■ **WHAT THE EXERCISE ASKS**
Reproduce all the lines below exactly and omit the images.

_ _ _ _ _ _ _

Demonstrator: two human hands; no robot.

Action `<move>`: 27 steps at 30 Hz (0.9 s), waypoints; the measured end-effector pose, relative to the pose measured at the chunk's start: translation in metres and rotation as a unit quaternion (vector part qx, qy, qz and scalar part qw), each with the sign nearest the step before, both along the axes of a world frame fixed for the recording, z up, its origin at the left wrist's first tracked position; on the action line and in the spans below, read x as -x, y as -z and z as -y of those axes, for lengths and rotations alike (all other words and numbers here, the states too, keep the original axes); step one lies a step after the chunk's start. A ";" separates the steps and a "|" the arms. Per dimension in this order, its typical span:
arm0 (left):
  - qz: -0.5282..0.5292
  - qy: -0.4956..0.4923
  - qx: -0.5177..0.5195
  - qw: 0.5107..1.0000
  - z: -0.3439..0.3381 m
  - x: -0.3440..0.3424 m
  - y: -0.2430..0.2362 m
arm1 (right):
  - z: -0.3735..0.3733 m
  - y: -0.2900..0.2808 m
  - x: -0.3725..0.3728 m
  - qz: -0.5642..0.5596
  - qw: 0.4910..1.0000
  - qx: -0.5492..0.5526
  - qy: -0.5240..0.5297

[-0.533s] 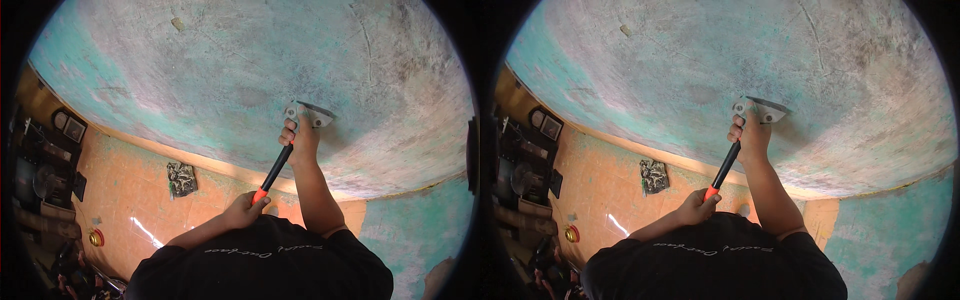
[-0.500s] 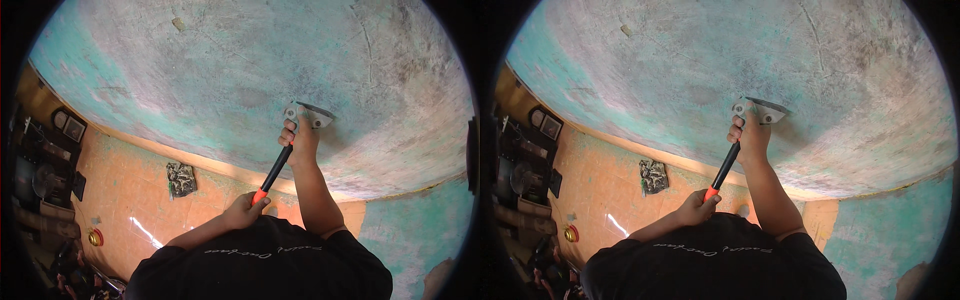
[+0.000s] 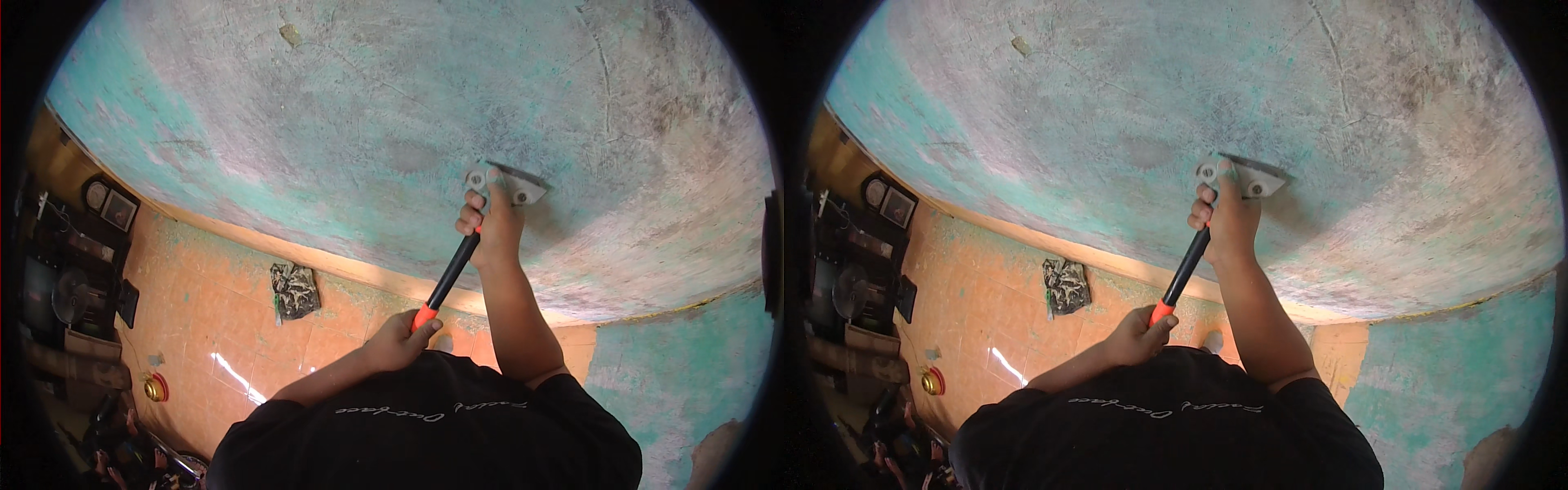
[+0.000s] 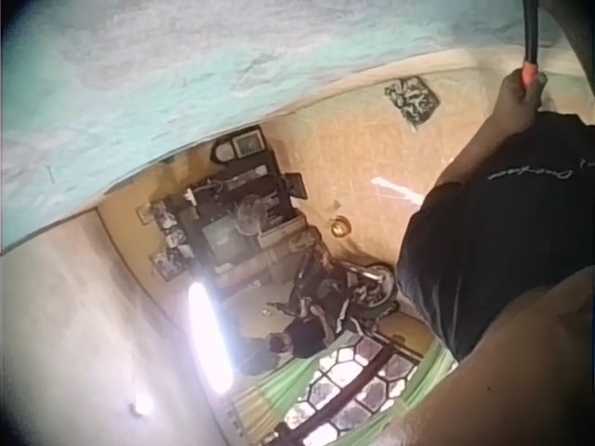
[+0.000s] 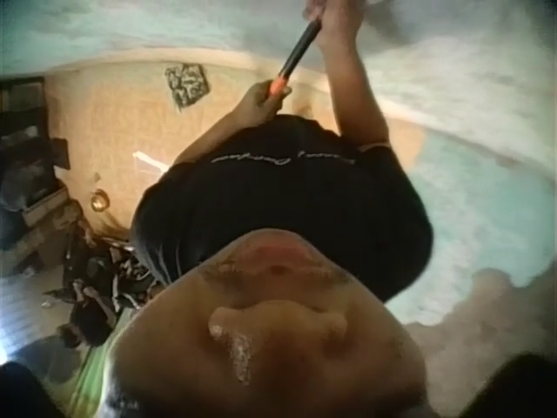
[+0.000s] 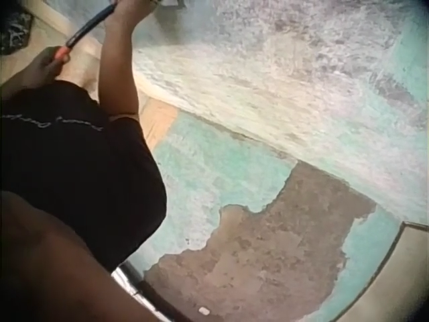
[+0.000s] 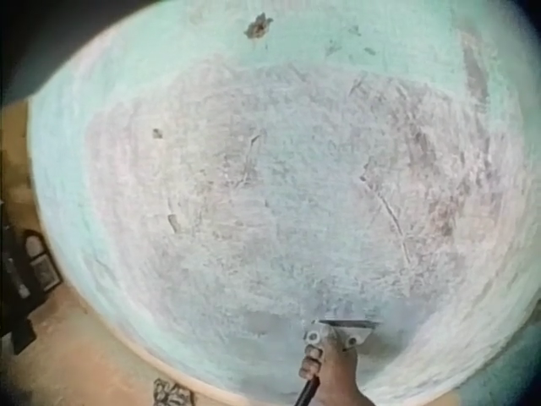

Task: Scraping old paint and plaster from an indoor wall using a hand-held scraper tool.

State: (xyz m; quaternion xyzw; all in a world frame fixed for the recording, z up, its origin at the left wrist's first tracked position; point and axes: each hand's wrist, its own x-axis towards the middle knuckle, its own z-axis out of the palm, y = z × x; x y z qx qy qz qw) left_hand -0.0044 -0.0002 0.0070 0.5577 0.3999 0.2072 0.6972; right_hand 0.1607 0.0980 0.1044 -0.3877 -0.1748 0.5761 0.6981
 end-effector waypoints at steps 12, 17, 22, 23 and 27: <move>0.012 0.007 -0.001 1.000 0.002 0.001 0.004 | 0.003 0.006 0.002 0.011 1.000 0.007 0.000; 0.021 -0.001 -0.008 1.000 -0.002 0.006 -0.001 | -0.001 0.000 0.007 0.014 1.000 -0.015 0.001; 0.009 -0.006 -0.002 1.000 -0.004 0.012 0.001 | -0.004 0.002 0.014 0.020 1.000 0.010 0.002; 0.015 0.001 -0.007 1.000 -0.010 0.013 -0.001 | -0.006 -0.003 0.015 0.019 1.000 -0.007 0.006; 0.030 0.005 -0.010 0.999 -0.006 0.016 0.005 | -0.003 0.006 0.017 0.030 0.999 -0.007 0.015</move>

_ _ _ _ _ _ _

■ **OUTPUT BELOW**
Demonstrator: two human hands; no robot.

Action `<move>`: 27 steps at 30 Hz (0.9 s), waypoints; the measured end-effector pose, relative to the pose measured at the chunk's start: translation in metres and rotation as a unit quaternion (vector part qx, qy, qz and scalar part qw), each with the sign nearest the step before, both along the axes of a world frame fixed for the recording, z up, its origin at the left wrist's first tracked position; on the action line and in the spans below, read x as -x, y as -z and z as -y of those axes, for lengths and rotations alike (all other words and numbers here, the states too, keep the original axes); step one lies a step after the chunk's start. A ";" separates the steps and a "|" the arms. Per dimension in this order, its typical span:
arm0 (left):
  - qz: -0.5282..0.5292
  - qy: -0.4956..0.4923
  - qx: -0.5177..0.5195
  - qw: 0.5107..1.0000
  - z: -0.3439..0.3381 m
  - x: -0.3440..0.3424 m
  - y: -0.2430..0.2362 m
arm1 (right):
  - z: -0.3735..0.3733 m
  - y: -0.2900..0.2808 m
  - x: -0.3725..0.3728 m
  - qz: -0.5642..0.5596
  - qw: 0.4910..1.0000
  - qx: -0.5492..0.5526
  - qy: -0.5240..0.5297

[-0.533s] 
[-0.500s] 
[+0.000s] 
[+0.000s] 
[+0.000s] 
[+0.000s] 
[+0.000s] 

Task: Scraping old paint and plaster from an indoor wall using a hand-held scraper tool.

State: (xyz m; quaternion xyzw; all in a world frame fixed for the recording, z up, its origin at the left wrist's first tracked position; point and axes: each hand's wrist, its own x-axis towards the middle knuckle, its own z-axis out of the palm, y = z × x; x y z qx qy qz qw) left_hand -0.0044 -0.0002 0.0070 0.5577 0.3999 0.2072 0.6972; right_hand 0.1607 0.0980 0.1044 -0.3877 -0.1748 0.5761 0.6981
 end-effector waypoints at steps 12, 17, 22, 23 and 27: <move>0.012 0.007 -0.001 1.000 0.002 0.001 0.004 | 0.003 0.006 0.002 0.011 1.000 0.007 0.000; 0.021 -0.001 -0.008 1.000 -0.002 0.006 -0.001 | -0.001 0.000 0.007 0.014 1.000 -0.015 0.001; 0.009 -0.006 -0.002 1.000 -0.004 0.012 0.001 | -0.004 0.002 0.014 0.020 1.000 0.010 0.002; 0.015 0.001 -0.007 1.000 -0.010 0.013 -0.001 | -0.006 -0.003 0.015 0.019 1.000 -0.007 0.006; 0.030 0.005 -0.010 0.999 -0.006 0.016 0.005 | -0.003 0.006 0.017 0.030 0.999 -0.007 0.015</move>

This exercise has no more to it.